I try to do everything Anthony Bourdain tells me to do. So it makes sense that I would get a suit made in Hoi Ann. This according to Anthony is something every man should do at least once before he dies.

With a 2 day process and a cost of $80, I wish I would have had 8 more made.

Thanks to the great folks at Yaly for thier fine and incredibly affordable work. Now if I only had a meeting or movie premier to attend...

That time I slept in a cave

This is going to sound pretentious. It is not meant to be.
The more we travel the harder it is to find "tourist attractions" that really impress us.
Shit that does sound pretentious.

What I mean by that is, all the temples in the world are beautiful in their own right. All the waterfalls, sand dunes, fishing villages, mountain hikes, undiscovered beaches, etc etc are all amazing. It's when you see a lot of them, in a row, that they kind of lose their magic. That or sometimes they just pale in comparison to one you did a few months/years back. You can't help it. You're always comparing what you're doing to what you've done. So in that sense, it's hard to find something new that excites you.

The hike to Hang En (third largest cave in the world) in Phong Na National Park would be classified under the things we've done that fucking blew our minds.

Funny thing about this hike, in the beginning we weren't sure we'd do it. Everyone we asked said it was amazing. "You have to do it!" "You sleep in a cave." "It's incredible." The only problem…everyone also said it was really hard. They would look us up and down and then declare, "it's really tough. You have to be in good shape to do it." Sabrina and I we're like what the hell, are we not in good shape? It's not like the both of us rolled into the tourist office on a pair matching rascals.

Their warnings made us begin to doubt ourselves. I mean how hard could it be? Are we really not in shape enough to do it? We did Machu Picchu. Nearly got divorced on the hike up Rinjani, but climbed that bitch. Did a 15 hour hike in Patagonia. Could it really be that hard? Do people think we're that fat? I mean most of the people saying we aren't in shape enough to do it are fatter than we are.

It's hard to explain the amount of fear and doubt this all created in our heads. Our psyches we're a mess. And yet. We did it anyway.

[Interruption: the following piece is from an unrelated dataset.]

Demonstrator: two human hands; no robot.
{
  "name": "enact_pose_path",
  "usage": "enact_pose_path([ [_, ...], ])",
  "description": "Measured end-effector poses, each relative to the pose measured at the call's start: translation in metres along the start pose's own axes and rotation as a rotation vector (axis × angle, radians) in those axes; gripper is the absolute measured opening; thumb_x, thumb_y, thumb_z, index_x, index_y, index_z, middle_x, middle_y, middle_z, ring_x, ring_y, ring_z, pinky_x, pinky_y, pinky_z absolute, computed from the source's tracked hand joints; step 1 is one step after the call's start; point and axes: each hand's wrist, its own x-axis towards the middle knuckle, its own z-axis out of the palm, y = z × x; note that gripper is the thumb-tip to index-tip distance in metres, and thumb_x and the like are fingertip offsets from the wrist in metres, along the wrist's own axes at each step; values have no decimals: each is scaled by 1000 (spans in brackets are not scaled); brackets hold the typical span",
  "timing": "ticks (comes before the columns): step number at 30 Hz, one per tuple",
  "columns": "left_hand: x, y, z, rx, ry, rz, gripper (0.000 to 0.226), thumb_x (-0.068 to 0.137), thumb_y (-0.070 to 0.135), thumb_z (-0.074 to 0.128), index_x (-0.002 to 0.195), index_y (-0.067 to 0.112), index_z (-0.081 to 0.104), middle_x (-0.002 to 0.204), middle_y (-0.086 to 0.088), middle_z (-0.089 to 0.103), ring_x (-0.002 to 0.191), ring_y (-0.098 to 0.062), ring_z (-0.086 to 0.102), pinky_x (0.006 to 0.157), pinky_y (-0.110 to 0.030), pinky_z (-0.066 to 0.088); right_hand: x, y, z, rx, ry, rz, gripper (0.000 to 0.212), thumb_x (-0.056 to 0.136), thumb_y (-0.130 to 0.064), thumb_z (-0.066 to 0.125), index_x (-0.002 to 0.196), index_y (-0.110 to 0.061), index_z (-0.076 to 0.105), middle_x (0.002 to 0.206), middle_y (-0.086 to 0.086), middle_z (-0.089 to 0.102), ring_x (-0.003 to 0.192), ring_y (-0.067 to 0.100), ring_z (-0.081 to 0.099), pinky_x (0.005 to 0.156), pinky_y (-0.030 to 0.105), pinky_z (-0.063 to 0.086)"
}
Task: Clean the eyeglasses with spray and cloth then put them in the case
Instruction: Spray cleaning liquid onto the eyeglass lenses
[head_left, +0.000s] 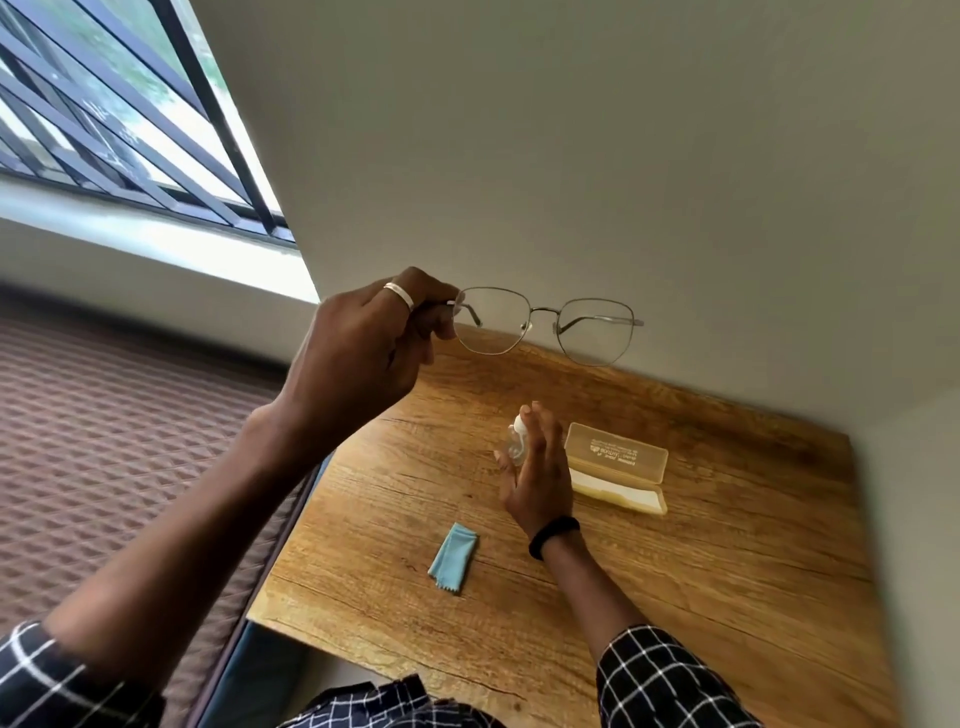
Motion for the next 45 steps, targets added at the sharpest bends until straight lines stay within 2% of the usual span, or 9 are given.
enact_pose_path([
  [3,0,-4,-1,17,-31,-16,22,88,-13,60,103,1,64,81,0,70,60,-9,66,59,-11,49,4,1,5,32,9,27,81,78,-4,76,140,-21,28,144,23,41,124,22,43,81,31,53],
  [5,-1,-7,-3,34,-46,-11,20,88,-12,60,103,0,64,81,-2,71,60,-10,66,58,-16,51,8,0,9,36,-2,40,82,78,-1,76,141,-23,28,145,20,41,118,23,50,74,30,56],
  [9,-1,-12,-6,44,-35,-2,16,90,-11,59,102,-3,65,80,-5,71,60,-12,68,56,-23,52,12,-4,15,5,-12,48,81,79,0,76,142,-21,29,134,14,49,95,27,66,59,34,60],
  [12,-1,-13,-6,53,-8,2,14,90,-11,57,100,-3,65,78,-5,71,59,-12,67,56,-17,50,10,-5,13,-16,-28,67,80,82,-4,74,143,-23,27,126,18,57,88,28,67,54,36,60],
  [24,4,-11,2,1,11,24,14,93,-6,56,103,-1,65,80,-4,71,59,-11,66,57,-13,50,9,-16,-14,-4,10,27,81,87,-13,73,145,-31,18,127,19,58,87,28,69,51,35,59],
  [29,9,-6,15,-26,32,21,15,92,-6,58,102,1,66,79,-1,71,59,-10,66,56,-22,52,16,-34,-68,38,153,-73,75,85,-16,74,142,-19,25,113,20,65,83,26,69,59,29,58],
  [34,20,3,38,-85,35,41,16,95,2,51,104,5,64,81,8,65,58,-9,65,56,-20,51,25,-51,-140,10,275,-190,74,89,-23,65,146,-28,18,113,18,68,85,24,71,59,35,61],
  [38,33,9,64,-111,49,58,18,92,-4,55,104,8,63,83,9,64,58,-5,61,53,-22,52,22,-62,-191,-27,276,-227,73,90,-25,63,145,-26,16,111,17,68,81,20,70,56,34,60],
  [45,54,33,101,-113,19,127,15,95,10,59,111,10,62,90,4,71,65,-5,64,53,-23,55,20,-77,-240,-118,243,-198,70,93,-27,54,149,-26,12,94,7,63,64,9,58,50,25,54],
])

Everything about the hike was amazing. The people. The scenery. The feeling of being completely lost. Being so small. The majesty of the earth growing, towering over you in every direction. Amazing. Absolutely amazing. And we got to sleep in a FREAKING CAVE! In retrospect in ranks as one of my favorite things we've ever done. Worth every penny.

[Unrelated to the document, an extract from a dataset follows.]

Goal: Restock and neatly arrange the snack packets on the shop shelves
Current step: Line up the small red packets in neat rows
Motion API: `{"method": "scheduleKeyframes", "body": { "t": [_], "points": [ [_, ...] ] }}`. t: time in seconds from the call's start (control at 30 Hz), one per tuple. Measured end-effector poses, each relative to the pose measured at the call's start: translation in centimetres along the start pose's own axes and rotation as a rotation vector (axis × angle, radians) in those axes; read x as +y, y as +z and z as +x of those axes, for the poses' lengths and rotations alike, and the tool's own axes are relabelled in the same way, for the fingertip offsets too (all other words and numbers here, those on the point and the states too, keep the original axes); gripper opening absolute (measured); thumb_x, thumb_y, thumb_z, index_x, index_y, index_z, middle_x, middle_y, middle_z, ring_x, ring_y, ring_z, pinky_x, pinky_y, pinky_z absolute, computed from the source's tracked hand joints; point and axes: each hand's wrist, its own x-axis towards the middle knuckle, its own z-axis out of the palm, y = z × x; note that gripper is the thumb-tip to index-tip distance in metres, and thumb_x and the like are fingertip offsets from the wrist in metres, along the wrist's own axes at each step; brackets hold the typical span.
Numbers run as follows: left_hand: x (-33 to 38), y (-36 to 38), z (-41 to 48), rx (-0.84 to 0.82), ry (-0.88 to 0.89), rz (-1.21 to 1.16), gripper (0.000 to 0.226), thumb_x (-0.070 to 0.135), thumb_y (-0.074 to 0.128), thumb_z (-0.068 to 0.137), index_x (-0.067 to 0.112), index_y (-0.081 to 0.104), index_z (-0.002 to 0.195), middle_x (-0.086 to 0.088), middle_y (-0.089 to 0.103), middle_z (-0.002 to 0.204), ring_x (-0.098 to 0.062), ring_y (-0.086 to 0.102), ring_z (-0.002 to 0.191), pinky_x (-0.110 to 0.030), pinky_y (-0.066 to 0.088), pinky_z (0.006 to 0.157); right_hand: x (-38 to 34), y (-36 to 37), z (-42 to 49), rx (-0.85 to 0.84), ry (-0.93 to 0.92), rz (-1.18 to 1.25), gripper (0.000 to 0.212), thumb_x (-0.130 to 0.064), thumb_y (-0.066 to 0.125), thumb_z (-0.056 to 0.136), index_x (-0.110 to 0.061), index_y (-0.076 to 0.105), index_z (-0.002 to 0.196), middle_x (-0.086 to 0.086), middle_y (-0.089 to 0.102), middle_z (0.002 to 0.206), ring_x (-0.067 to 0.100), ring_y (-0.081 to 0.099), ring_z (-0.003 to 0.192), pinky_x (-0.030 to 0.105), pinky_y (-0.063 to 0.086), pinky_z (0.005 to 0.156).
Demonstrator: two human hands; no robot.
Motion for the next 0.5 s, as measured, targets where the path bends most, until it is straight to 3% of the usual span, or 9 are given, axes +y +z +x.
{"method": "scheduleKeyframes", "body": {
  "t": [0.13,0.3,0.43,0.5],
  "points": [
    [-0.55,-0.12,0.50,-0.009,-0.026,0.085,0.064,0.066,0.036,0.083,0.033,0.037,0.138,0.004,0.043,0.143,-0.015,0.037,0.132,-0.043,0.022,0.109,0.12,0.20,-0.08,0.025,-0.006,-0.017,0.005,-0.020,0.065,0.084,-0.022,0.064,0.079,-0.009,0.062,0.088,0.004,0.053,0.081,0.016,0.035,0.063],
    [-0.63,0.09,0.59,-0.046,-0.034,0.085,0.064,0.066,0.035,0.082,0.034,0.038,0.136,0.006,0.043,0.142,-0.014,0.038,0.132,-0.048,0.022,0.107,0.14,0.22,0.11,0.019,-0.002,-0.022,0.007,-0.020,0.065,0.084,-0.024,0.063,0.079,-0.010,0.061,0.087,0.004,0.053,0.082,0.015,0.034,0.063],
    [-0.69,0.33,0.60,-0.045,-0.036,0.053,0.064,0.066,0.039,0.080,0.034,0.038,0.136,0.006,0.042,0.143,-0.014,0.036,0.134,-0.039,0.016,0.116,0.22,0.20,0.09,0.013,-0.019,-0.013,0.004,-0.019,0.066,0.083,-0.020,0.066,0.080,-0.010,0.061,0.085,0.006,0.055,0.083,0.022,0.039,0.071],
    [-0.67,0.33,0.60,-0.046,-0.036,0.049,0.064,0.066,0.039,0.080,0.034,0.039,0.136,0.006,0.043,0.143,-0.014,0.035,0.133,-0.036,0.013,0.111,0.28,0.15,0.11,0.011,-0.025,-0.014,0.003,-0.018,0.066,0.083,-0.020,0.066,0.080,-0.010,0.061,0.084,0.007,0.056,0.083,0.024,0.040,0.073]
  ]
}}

Was it tough? Eh. It was a long hike, but I wouldn't say it was hard. But then again maybe that's just because I'm in really good shape. A physical specimen. Not fat. Not at all. Screw you fat tourist office guy.

Wednesday, February 18, 2015

Apparently David Beckham looks like a pale, out of shape Irishman

Because I've been told at least 6 times now "you face look like David Beckham"
Makes me feel sorry for Posh Spice.

Monday, February 16, 2015

This is what your lady looks like

when she gets published for the first time.
Congrats travel writer!

Sunday, February 15, 2015

Goodnight sweet chicken.

The knife was dull. Much duller than the knife I would give someone who wanted to slit my throat. But here I was, sawing back and forth across this tiny chicken's neck. Hoping to break the skin. Hoping this all would be over soon. His chicken eye staring at me the whole time, as if to say "just get it over with pal".

Then it happened. The tiniest prick. On the 4th try. Blood spewing forth. Dark red. The chicken was now dinner. I was a murderer.

I'd be lying if I said I ever thought I'd kill a chicken and eat it. Just never thought there would come a time or place where that would be necessary. I get my chicken at El Pollo Loco. They do it for me.

But having done it, in the rain soaked jungles of Vietnam, I have to say I feel as though I just completed a necessary human task. I feel kind of alive. In touch with the world around me. Maybe its a primal feeling, but it kind of feels good.

After all I've eaten 100's of chickens and cows and seahorses in my life, and never once had to extend myself anymore than pointing at their names on a menu. For the first time in my life I was part of the whole circle of life thing.

So was it good? Let's just say I appreciate the sacrifice my chicken made…and had I known he'd be so tough and chewy he might still be alive.